All the new cars come with "drive by wire" which Porsche calls "E- Gas". Your
gas pedal is no longer connected mechanically to the engine. Instead it
sends electrical signals to the engine management brain which changes the
engine output with digital pulses. This system was first introduced on the
996 C4 and now finds it way throughout the model lineup. I suspect it has to
be in place for Porsche to fit the optional Stability Management system.
Let's hope that the engine computer does not use Microsoft Windows. The
words "my computer crashed" could take on a far more serious meaning.


I hate to mention this but .. Winter Storage Tips:

- Fill your fuel tank full to reduce condensation. Otherwise you will end
up with water in your gas tank. This is bad when it makes the tank rust
through and you end up with 70 liters of hi-test in the trunk and passenger
compartment. Ask me how I know.

- Add the required amount of gasoline stabilizer (ounces per gallon) to the
fuel tank and run the car for 15 to 20 minutes to circulate it throughout
the fuel system. You can buy this stuff at any auto store (Canadian Tire). 
While you're running the engine, turn on your A/C to give the internal seals
a last lube. If it's too cold outside for the compressor to come on, try and
drive around an underground heated garage for a few minutes.

- Disconnect the negative lead of the battery. Tape it up so it can't
short the hot lead. If you don't do this, expect to buy a new battery in the
spring. Cars with EFI and alarm systems draw current even with the ignition
off and your battery will be dead in 3-4 weeks without recharging. Leave it
for two months or so and you'll reverse one or more cells and the battery is
kaput

- Alternative to the above is to buy a battery maintainer. This is a low
current charger. One end plugs into a 110 VAC outlet and the other goes
into your cigar lighter socket. It provides a trickle charge which is just a
little more than the car's system consumes. If you go this route, buy good
one. Some of them can overcharge the battery, dry out the electrolyte and
you will still need a new battery in the spring. 

- Add about ten pounds more air than factory spec to your tires. This will
help prevent flat spots, compensate for any very slow leaks and the loss of
pressure caused by lower temperatures. From summer to winter, your tires
can lose ten pounds of air pressure.

- Wash the car. Waxing is also a good thing. A car cover is a really good
thing if you have one.

- Wad up some paper towels and put one under each wiper arm to keep the
wiper edge a little above the glass.

- If your storage apace is secure, close the doors and trunk lid only to the
first catch. This will prolong the life of your rubber seals. Check to make
sure that no interior or trunk lights are on. 
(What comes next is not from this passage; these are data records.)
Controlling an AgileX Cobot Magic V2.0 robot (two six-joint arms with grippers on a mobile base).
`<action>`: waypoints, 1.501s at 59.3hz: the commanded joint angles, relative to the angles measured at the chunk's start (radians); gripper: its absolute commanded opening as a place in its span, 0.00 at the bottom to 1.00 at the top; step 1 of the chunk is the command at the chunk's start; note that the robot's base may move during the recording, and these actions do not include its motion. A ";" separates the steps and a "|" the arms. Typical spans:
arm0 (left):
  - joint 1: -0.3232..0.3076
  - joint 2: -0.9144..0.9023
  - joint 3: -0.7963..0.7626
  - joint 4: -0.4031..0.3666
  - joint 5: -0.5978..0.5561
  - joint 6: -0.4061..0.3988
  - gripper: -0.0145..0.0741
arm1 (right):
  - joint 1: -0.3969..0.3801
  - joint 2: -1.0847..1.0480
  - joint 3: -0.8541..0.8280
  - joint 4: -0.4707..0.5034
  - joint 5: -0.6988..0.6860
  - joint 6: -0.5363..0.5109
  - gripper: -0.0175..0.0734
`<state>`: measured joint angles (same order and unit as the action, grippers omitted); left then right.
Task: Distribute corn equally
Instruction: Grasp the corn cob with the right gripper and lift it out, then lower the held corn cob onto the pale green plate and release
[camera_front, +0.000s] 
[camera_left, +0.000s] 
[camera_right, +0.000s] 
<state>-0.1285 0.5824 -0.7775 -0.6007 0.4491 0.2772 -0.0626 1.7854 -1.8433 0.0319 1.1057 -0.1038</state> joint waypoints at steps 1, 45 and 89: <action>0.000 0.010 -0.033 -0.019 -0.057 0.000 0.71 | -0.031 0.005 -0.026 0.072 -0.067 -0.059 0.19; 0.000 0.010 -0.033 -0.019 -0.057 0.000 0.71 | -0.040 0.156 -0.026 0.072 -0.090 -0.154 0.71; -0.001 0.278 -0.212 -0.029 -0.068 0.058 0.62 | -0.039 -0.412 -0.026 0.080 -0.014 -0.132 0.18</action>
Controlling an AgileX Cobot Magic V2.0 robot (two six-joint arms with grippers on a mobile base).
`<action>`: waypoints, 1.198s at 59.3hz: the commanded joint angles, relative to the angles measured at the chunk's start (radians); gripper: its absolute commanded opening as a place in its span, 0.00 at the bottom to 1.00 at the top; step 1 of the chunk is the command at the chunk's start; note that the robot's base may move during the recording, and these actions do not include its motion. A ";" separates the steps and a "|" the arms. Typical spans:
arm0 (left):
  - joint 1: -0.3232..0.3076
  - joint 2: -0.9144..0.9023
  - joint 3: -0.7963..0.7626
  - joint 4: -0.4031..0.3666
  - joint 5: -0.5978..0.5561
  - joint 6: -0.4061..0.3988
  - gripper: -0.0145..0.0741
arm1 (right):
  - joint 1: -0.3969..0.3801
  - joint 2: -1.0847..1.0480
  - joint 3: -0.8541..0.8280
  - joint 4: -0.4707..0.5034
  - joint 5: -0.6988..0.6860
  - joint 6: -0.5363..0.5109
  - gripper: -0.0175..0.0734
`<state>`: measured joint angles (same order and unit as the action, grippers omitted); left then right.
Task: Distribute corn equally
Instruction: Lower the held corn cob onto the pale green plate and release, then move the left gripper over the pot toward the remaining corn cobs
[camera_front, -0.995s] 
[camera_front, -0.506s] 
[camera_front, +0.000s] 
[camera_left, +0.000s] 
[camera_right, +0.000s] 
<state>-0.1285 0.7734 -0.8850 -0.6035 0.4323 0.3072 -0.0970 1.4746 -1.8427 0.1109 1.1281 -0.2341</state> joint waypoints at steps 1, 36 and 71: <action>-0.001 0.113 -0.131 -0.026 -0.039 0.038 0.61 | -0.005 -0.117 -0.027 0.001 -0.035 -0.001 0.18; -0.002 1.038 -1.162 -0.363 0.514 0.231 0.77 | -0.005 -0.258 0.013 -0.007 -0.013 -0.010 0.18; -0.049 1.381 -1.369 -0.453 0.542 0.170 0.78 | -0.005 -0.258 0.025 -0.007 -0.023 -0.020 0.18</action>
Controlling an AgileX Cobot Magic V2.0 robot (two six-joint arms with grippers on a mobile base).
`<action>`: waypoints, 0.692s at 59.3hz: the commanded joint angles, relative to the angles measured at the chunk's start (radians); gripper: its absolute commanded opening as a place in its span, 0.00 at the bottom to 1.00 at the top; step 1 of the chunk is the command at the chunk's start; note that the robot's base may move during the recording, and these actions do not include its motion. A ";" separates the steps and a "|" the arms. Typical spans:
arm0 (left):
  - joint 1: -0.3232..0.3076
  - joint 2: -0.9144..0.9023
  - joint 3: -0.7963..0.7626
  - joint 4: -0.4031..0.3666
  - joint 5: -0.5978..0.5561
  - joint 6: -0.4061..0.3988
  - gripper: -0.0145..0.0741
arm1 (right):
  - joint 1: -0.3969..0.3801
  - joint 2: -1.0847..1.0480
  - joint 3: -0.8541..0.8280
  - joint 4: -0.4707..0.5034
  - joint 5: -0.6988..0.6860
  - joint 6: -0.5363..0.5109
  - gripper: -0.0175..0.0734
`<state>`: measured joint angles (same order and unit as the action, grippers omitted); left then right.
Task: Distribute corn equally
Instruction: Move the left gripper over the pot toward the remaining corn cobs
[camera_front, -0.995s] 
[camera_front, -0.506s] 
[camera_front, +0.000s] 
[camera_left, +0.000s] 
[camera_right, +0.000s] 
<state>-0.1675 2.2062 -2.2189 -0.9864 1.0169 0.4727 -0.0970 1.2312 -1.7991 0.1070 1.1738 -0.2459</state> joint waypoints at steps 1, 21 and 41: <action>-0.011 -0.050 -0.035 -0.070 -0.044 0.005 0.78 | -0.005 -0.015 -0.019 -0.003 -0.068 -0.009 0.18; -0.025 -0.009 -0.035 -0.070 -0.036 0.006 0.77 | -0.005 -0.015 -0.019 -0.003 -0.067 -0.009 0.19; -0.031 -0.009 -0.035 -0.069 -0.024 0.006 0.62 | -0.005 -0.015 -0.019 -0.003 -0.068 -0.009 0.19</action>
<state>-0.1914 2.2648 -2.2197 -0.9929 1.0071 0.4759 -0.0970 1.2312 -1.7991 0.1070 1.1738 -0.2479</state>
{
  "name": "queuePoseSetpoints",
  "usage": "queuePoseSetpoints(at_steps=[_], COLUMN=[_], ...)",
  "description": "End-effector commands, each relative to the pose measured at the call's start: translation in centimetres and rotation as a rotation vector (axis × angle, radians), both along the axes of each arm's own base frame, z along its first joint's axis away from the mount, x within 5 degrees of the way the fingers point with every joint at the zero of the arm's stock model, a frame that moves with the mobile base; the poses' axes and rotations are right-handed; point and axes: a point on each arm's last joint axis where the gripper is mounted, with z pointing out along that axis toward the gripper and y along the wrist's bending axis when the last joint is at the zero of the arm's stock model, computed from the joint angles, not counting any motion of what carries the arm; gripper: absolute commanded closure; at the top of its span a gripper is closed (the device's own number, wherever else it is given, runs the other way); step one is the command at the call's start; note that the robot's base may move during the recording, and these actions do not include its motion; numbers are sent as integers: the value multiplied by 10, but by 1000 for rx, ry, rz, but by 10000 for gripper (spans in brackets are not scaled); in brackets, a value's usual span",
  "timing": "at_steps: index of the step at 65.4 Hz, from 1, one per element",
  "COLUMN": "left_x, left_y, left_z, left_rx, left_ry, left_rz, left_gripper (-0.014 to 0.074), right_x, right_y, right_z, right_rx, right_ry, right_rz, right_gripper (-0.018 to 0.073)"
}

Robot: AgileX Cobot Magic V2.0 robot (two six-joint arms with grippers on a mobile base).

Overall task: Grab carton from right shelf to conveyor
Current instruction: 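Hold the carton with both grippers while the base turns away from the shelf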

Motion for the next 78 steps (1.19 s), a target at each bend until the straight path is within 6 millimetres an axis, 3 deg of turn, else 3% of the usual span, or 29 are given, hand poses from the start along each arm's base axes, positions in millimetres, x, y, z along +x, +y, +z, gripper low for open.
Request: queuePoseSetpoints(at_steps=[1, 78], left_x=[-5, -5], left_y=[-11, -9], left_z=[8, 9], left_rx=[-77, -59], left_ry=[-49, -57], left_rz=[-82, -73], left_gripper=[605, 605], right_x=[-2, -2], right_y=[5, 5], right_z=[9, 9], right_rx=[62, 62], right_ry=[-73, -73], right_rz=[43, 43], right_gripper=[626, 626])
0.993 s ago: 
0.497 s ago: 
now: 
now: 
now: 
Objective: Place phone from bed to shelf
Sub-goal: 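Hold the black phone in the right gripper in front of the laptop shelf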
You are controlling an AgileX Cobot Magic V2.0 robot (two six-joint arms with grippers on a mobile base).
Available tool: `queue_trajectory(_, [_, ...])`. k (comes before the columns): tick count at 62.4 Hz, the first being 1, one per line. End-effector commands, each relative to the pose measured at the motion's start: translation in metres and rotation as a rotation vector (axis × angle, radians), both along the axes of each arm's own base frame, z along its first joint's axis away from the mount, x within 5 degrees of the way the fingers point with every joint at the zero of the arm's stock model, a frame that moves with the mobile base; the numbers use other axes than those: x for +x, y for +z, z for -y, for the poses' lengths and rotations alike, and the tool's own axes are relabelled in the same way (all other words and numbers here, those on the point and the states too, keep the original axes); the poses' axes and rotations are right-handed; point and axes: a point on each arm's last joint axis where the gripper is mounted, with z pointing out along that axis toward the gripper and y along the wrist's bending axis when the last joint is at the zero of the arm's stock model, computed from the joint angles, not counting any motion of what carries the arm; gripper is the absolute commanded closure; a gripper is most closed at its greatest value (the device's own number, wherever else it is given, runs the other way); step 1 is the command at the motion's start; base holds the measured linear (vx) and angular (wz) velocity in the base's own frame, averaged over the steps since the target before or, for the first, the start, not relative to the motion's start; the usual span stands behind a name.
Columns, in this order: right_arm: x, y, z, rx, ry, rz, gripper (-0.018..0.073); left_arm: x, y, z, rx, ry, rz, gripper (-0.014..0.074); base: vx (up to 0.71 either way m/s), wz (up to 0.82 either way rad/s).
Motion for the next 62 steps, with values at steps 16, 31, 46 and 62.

- Write yourself a note in big marker saying "Exhaust Pipe and Air Intake 
Blocked - Remove Before Starting". Put it where you can't miss it. Spray
WD- 40 liberally into your tail pipes and then stuff them with wadded up
rags. If rodents are a possibility add some bronze wool to the mix or,
substitute aluminum foil. Do the same for the air intake inside the engine
compartment. If you have a Turbo, write a longer note and take care of
those inlets too. At least one Club member had to rebuild his engine
because he didn't notice that squirrels had built a nest in his oil-cooler.

- Give the leather a Lexol or Hide-food treatment. It takes about ten
minutes, wipe-on wait a minute and wipe-off. Not only will this restore the
leather it prevents the hides from drying out over the winter. Do not use
Armoral!

- If you have a cover, bid your car goodnight and tuck it in. 

Bob

...Porsche - cars, trucks, bikes; why don't they make skis?